Carlos Patricio del Campo
O PAÍS VIVE uma séria crise sócio-econômica. Basta abrir qualquer jornal, ou assistir à televisão, para ter-se a impressão de que, de um momento para outro, podemos cair em abismos. Isso gera incerteza e insegurança.
Não é objetivo destas linhas avaliar tal crise em seu conjunto, o que nos levaria muito longe. Limitam-se elas a um aspecto da questão: a situação social, vista sob seu ângulo fundamental, ou seja, o que vem acontecendo com os rendimentos da população.
Eis como alguns apresentam a situação: "Brasil tem 70 milhões de miseráveis passando fome" (1).
"Sessenta e cinco por cento da força de trabalho no Brasil recebe até um salário-mínimo" (2). "Dos sessenta e dois milhões de habitantes que vivem abaixo da linha de pobreza, 38,3 milhões estão abaixo da linha de indigência ..... Se os primeiros conseguem pelo menos se alimentar, os demais nem isso fazem direito" (3).
Notícias desse tipo abundam na mídia, tanto no Brasil como no Exterior. Terão elas fundamento na realidade? Não haverá exageros em tais afirmações? Que dados lhes servem de base? Responder a estas e a outras perguntas do gênero é o assunto central do presente artigo.
As estações rodoviárias apinhadas de gente simples do povo, bem disposta, que viaja. Não há exagero em falar de um pauperismo terrível e generalizado?

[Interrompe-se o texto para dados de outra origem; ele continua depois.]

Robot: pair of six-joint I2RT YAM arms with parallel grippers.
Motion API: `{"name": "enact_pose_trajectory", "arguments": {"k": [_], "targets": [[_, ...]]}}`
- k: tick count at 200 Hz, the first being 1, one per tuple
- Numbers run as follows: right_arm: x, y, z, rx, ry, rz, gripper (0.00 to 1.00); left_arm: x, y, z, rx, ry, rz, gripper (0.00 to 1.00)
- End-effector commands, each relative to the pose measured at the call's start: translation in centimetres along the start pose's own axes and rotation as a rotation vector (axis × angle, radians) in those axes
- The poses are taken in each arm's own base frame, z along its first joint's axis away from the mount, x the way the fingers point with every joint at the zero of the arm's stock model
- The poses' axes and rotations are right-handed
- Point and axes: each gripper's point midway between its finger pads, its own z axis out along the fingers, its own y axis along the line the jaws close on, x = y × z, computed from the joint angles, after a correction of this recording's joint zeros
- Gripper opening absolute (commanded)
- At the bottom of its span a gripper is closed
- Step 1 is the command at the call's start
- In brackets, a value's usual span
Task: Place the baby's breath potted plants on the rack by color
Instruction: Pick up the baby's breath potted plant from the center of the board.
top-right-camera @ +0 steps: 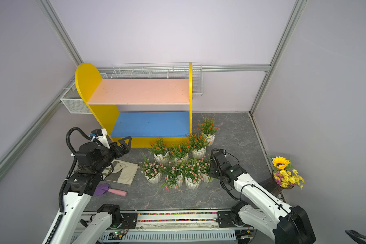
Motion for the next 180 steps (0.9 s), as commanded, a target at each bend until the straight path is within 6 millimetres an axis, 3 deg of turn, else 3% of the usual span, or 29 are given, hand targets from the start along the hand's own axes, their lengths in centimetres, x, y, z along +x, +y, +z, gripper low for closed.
{"name": "enact_pose_trajectory", "arguments": {"k": [1,57,115,134,180], "targets": [[0.1,-0.4,-0.8,0.009,0.022,-0.014,0.09,0.0,-0.7,-0.1,0.037,-0.003,-0.005,0.99],[-1.8,-1.4,-3.4,0.007,-0.012,-0.015,0.08,0.1,-2.4,0.0,0.121,-0.002,0.031,0.99],[-5.2,-2.2,-7.1,0.011,-0.067,-0.039,0.07,0.9,-6.8,0.0,0.247,0.014,0.145,0.99],[-6.7,-1.9,-8.4,-0.001,-0.092,-0.044,0.07,1.7,-8.9,-0.4,0.293,0.025,0.208,0.99],[-9.8,-1.0,-11.6,-0.028,-0.15,-0.087,0.07,5.9,-13.0,0.4,0.378,0.075,0.375,1.0]]}}
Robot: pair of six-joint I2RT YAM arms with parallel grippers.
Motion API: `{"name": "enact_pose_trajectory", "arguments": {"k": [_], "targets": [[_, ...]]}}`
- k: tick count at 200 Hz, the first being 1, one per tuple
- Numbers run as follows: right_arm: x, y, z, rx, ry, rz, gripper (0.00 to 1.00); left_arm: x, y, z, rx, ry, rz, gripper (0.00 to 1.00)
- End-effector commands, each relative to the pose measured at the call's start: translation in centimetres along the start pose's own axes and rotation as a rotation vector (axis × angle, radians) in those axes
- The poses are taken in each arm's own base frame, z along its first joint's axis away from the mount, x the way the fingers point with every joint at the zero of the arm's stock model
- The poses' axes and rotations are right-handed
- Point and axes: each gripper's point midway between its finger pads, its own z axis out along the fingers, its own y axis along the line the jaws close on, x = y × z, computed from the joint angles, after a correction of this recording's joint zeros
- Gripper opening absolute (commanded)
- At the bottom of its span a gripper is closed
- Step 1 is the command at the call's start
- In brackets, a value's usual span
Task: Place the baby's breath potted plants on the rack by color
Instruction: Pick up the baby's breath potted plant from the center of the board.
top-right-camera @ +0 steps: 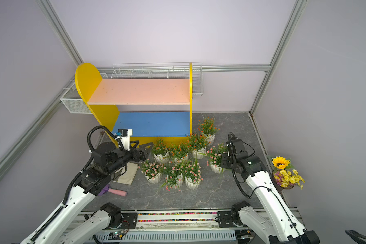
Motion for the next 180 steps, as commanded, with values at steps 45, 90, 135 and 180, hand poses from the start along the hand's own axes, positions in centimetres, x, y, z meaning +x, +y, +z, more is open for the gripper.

Cenas de um supermercado em Guaianazes (periferia da grande São Paulo), muito frequentado pela população pobre ... e contente
Para um observador imparcial, não deixa de chamar a atenção a contradição entre as afirmações acima e a realidade que ele vê ao seu redor: tráfego intenso nas estradas em fins de semana e feriados, rodoviárias ingurgitadas de gente, "febre" nas compras de automóveis novos e usados, como também de eletrodomésticos, para aproveitar o recente - e aliás fracassado Plano Verão, construção de hipermercados e até de "Shopping Centers" em bairros populares e em numerosas cidades do interior etc ...
Tal inflação de consumo não encontra explicação no quadro de miséria generalizada acima descrito.

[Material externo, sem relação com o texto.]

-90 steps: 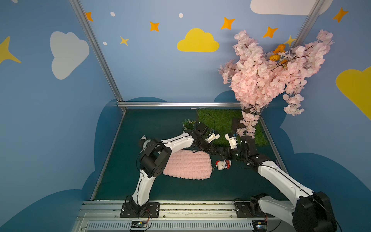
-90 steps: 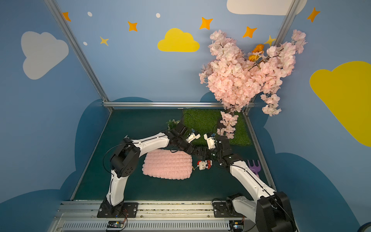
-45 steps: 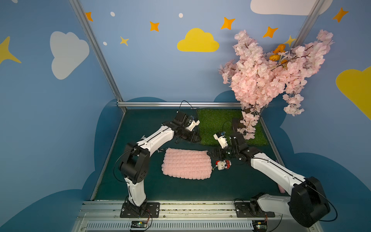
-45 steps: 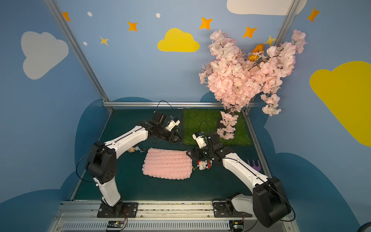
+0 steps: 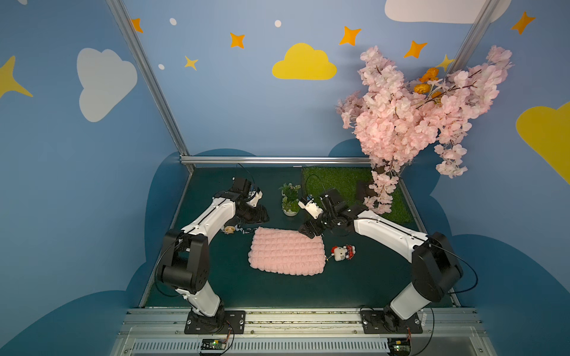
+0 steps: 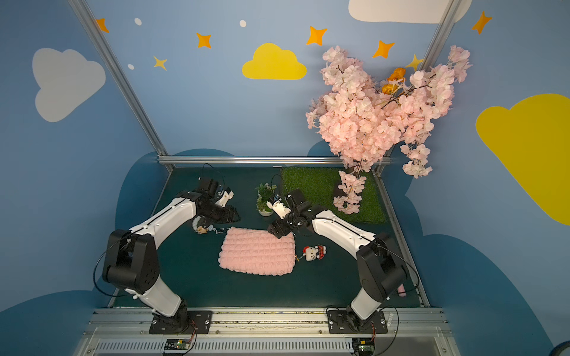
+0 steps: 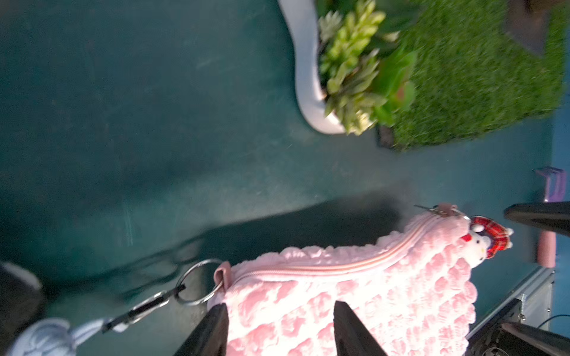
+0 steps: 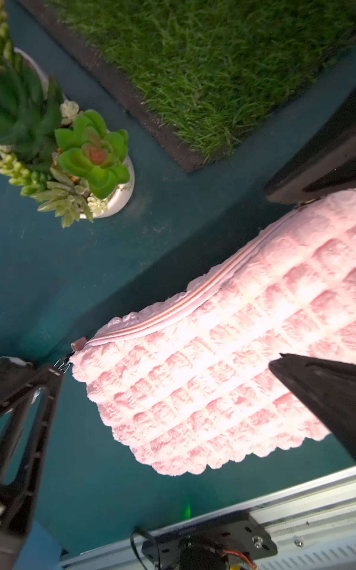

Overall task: Remove the decoration from the bag
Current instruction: Remove the decoration item from the bag.

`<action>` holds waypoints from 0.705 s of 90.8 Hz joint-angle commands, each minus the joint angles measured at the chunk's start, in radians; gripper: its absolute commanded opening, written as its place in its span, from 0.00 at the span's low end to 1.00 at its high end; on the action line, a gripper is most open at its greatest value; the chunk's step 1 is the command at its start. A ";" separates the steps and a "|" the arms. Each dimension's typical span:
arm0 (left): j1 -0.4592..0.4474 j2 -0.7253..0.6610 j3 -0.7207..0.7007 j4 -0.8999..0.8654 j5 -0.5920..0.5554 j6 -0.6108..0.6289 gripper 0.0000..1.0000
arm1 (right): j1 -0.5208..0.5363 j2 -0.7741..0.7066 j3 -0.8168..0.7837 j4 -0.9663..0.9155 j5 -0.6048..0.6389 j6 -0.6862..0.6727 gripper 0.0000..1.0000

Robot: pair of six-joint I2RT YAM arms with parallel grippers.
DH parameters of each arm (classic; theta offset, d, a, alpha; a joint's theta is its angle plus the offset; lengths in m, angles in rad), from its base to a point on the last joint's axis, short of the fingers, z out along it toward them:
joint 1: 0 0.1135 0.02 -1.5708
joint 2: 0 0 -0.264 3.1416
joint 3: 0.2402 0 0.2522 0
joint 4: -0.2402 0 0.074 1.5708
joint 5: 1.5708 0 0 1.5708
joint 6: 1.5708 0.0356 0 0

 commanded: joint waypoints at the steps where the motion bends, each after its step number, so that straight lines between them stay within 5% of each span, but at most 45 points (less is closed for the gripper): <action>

E não tem mesmo explicação, pelo simples motivo de que o quadro não é real. Para comprová-lo, convido o leitor a refletir um pouco sobre alguns fatos ocorridos na recente história econômica do País.
É do conhecimento de todos que, no ano do Plano Cruzado, a economia nacional teve um significativo crescimento, provocando aumento da demanda de mão-de-obra. Em princípio, este aumento não acarretaria de si um crescimento significativo no nível dos salários; pois, em uma situação de pobreza generalizada, onde o desemprego ou o subemprego são abundantes, um aumento na procura de mão-de-obra não redunda em crescimento proporcional dos salários. Ora, o que se viu no Plano Cruzado foi um verdadeiro "estouro" no salário real dos trabalhadores e operários em geral. E a escassez de mão-de-obra se fez notória especialmente na construção civil, setor que emprega predominantemente mão-de-obra de pouca qualificação.
Outra característica do Plano Cruzado foi a explosão especialmente no consumo de bens duráveis e de artigos não essenciais. E um aumento não proporcional no consumo de produtos alimentícios essenciais, como arroz, feijão etc. (4)
Ora, se setenta milhões de miseráveis passam fome, e, vendo suas rendas melhoradas, não aumentam explosivamente o consumo dos alimentos básicos, de duas, uma: ou são enfermos mentais, que não sabem avaliar suas próprias necessidades; ou a existência desses tais setenta milhões de famintos não passa de ficção. A segunda hipótese, obviamente, é a que calha.
Várias outras contradições do gênero poderiam ser citadas. Mas a falta de espaço não o permite. Passemos a considerar, agora, os dados concretos e suas fontes.
A quase unanimidade dos comentários sobre a pobreza no Brasil refere-se a estudos feitos com base no Plano Nacional de Amostras de Domicílio (PNAD). O PNAD é uma pesquisa anual, baseada em amostragem de domicílios, realizada pelo IBGE (Instituto Brasileiro de Geografia e Estatística), com o intuito de calcular certos indicadores sociais, e determinar algumas características da população, tais como nível de renda, distribuição do emprego por ramos de atividade, características dos domicílios, propriedade de bens etc. Os dados são obtidos por meio de entrevistas diretas nos domicílios escolhidos para amostra.
De acordo com estudos de conhecidos especialistas, o PNAD subestima significativamente os ganhos da população, especialmente daquela de baixa renda (5).
Isto porque, na própria definição de renda considerada pela pesquisa, é deixado de lado um conjunto importante de fontes de entradas.
Assim, a produção para consumo próprio, por exemplo, não é considerada como renda.